Some worthwhile strategies to help your dog stop barking include:
- Regularly exercising your dog.
- Socialising your dog with other dogs, for example in leash-free areas.
- Provide stimulating chewing toys and bones.
- Make your arrivals and departures from the house low key.
- Find out what sets the dog off.
- Try general training to develop your communication with your dog.
- Find out whether there is a medical cause.
- Do not use punishment-oriented training for the problem as it tends to only silence the dog while you are at home.
- Ensuring your dog has access to adequate food, water and shelter.
The Companion Animals Act 1998 describes a dog as a nuisance if the dog makes a noise, by barking or otherwise, that persistently occurs or continues to such a degree or extent that it unreasonably interferes with the peace, comfort or convenience of any person in any other premises.
If your neighbour’s dog is the causing a problem by barking:
- First try to talk with your neighbour, if possible, and inform them of the problem as they may not know.
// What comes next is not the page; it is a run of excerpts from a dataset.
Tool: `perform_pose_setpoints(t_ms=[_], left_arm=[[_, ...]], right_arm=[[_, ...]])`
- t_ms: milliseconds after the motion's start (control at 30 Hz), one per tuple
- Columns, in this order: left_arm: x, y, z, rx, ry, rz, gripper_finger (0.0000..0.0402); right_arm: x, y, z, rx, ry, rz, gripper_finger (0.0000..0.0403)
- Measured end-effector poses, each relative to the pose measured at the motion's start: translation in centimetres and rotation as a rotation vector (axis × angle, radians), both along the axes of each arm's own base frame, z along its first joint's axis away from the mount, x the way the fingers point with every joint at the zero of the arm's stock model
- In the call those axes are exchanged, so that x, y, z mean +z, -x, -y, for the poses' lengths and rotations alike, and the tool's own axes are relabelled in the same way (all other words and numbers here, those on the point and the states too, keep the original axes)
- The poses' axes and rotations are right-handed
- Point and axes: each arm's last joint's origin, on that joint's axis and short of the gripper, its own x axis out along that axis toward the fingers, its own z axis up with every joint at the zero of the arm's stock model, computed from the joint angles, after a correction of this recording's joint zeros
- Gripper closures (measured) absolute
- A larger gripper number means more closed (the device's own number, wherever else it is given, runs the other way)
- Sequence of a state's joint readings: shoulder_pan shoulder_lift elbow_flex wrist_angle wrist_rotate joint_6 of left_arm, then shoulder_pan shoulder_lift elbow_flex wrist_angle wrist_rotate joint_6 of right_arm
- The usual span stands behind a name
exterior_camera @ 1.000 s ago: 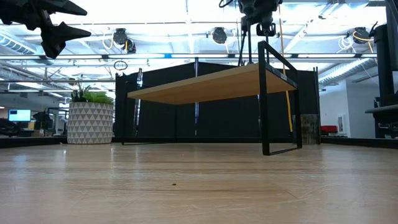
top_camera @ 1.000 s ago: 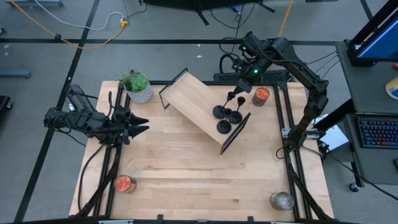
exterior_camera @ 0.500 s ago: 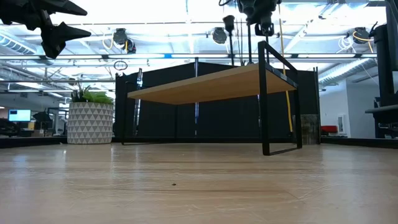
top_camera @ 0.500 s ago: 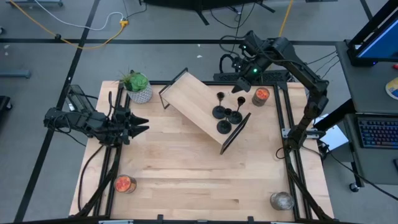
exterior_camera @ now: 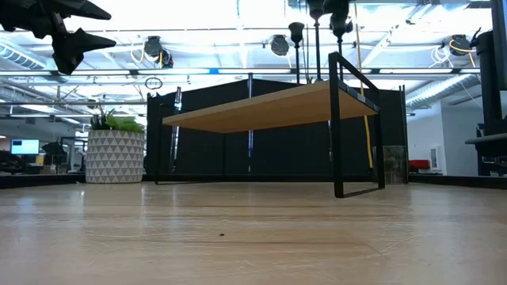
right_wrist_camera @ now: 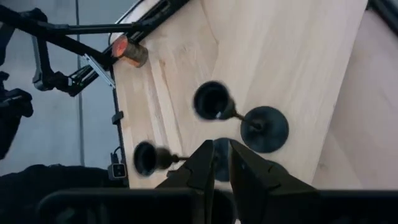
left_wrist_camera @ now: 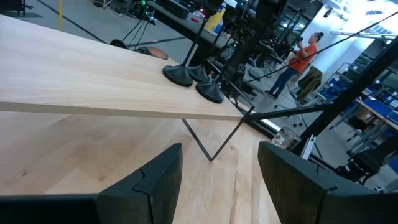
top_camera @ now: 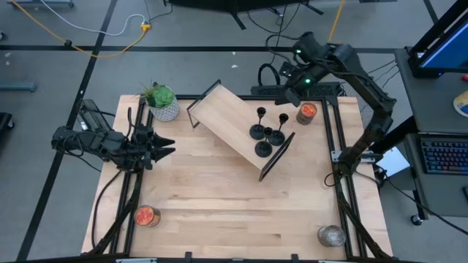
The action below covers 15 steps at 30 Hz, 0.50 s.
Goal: Pick & Place candle stick holders
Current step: Put the top orange scented candle on the shelf
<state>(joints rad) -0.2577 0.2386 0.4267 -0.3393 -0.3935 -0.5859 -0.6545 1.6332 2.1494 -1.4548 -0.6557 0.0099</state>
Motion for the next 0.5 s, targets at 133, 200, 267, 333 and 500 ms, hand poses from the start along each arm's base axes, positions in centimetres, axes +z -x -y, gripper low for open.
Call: perform_pose_setpoints(t_ms=[133, 200, 267, 333, 500], left_arm=[[0.0, 0.0, 0.0, 0.002, 0.012, 0.002, 0.0185], [0.0, 0.0, 0.0, 0.002, 0.018, 0.003, 0.0186], [0.0, 0.0, 0.0, 0.002, 0.019, 0.003, 0.0185], [0.0, 0.0, 0.0, 0.002, 0.018, 0.003, 0.0186], [0.0, 0.0, 0.0, 0.002, 0.015, 0.002, 0.0186]], right_arm=[[1.9, 2.1, -2.2, -0.001, 0.09, 0.033, 0.0379], [2.7, 3.3, -3.7, -0.006, 0.158, 0.023, 0.0391], [3.4, 4.5, -5.1, -0.021, 0.228, 0.011, 0.04], [4.1, 5.6, -6.3, -0.06, 0.28, 0.01, 0.04], [5.5, 8.7, -8.4, -0.181, 0.372, 0.031, 0.0402]])
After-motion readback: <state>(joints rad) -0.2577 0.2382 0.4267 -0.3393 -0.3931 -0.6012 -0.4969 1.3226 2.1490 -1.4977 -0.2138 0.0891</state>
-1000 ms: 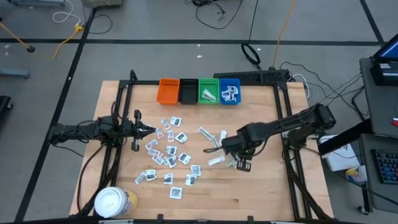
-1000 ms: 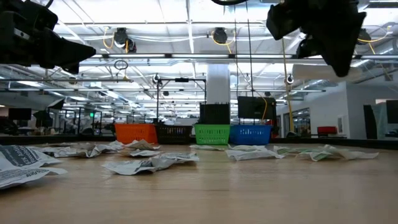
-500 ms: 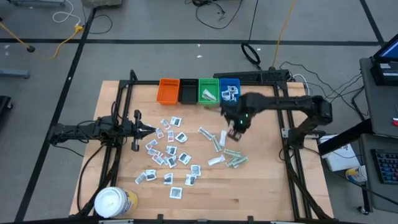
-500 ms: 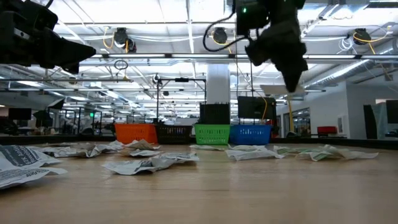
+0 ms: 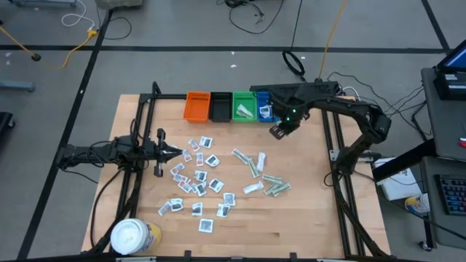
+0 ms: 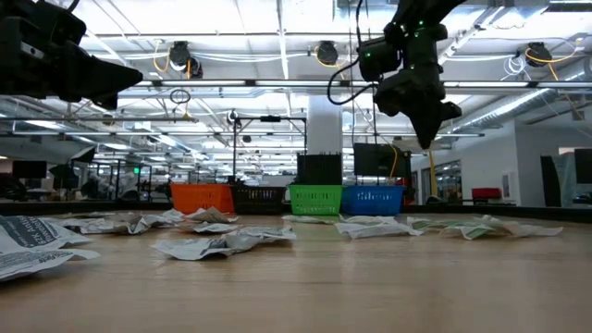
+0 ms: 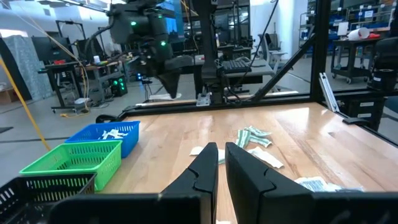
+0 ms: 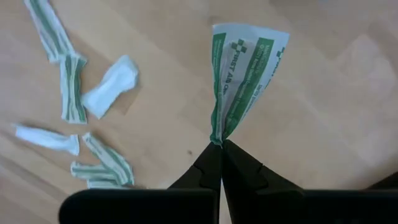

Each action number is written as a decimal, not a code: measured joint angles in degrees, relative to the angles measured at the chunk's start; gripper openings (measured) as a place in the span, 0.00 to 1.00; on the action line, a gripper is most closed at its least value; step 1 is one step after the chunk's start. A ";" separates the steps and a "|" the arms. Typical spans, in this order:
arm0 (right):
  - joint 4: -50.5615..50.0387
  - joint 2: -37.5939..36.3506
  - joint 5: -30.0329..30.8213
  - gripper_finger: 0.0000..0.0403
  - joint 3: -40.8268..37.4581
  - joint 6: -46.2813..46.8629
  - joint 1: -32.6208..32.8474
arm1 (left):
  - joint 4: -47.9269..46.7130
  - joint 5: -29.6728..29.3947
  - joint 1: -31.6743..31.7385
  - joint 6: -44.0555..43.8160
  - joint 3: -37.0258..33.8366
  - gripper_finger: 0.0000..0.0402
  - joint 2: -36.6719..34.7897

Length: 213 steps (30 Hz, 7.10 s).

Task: Pick & Place First Aid Supplies
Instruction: Put the green bandage into the green bin

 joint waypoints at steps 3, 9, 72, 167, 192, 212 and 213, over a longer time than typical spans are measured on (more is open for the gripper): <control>-1.22 4.15 -0.11 0.00 4.08 -0.32 -1.40 | 0.01 0.00 0.00 0.01 0.02 0.09 -0.01; -3.87 15.67 -0.38 0.00 18.75 -1.80 -3.41 | 0.01 0.00 0.00 0.01 0.00 0.09 0.01; -16.49 34.87 -2.94 0.39 51.71 -17.08 -0.15 | -0.01 0.00 0.00 -0.01 0.02 0.09 -0.01; -0.47 9.85 4.14 0.01 9.23 3.51 29.36 | 0.01 0.00 0.00 -0.01 0.00 0.09 -0.01; 6.16 10.71 4.45 0.00 9.25 3.14 2.27 | 0.01 0.00 0.00 -0.01 0.00 0.09 -0.01; -2.12 34.06 4.08 0.00 45.79 1.12 -4.50 | -0.01 0.00 0.00 -0.01 0.00 0.09 0.00; -2.71 34.99 4.06 0.00 47.50 0.96 -4.76 | -0.01 0.00 0.00 0.00 0.00 0.09 0.00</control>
Talking with the person may be the best way to resolve the issue.
- Keep a detailed diary about when the dog is barking. This may help identify the reason for the barking and can also provide evidence of the problem.
- Try to resolve the dispute by using the Community Justice Centres on 1800 990 777. The Community Justice Centre offers a free mediation service.
If talking with the person does not resolve the issue a complaint can be made to Council. The neighbourhood noise complaints fact sheet has information on what is required.
All barking dog complaints to Council must be in writing on the barking dogs complaint form. After you submit your complaint you will be contacted to discuss the information.
Council can issue a Nuisance Order or consider other enforcement action where all of the above methods have failed and the complaint can be substantiated with evidence.
Council's Neighbourhood Noise Policy describes how complaints are managed.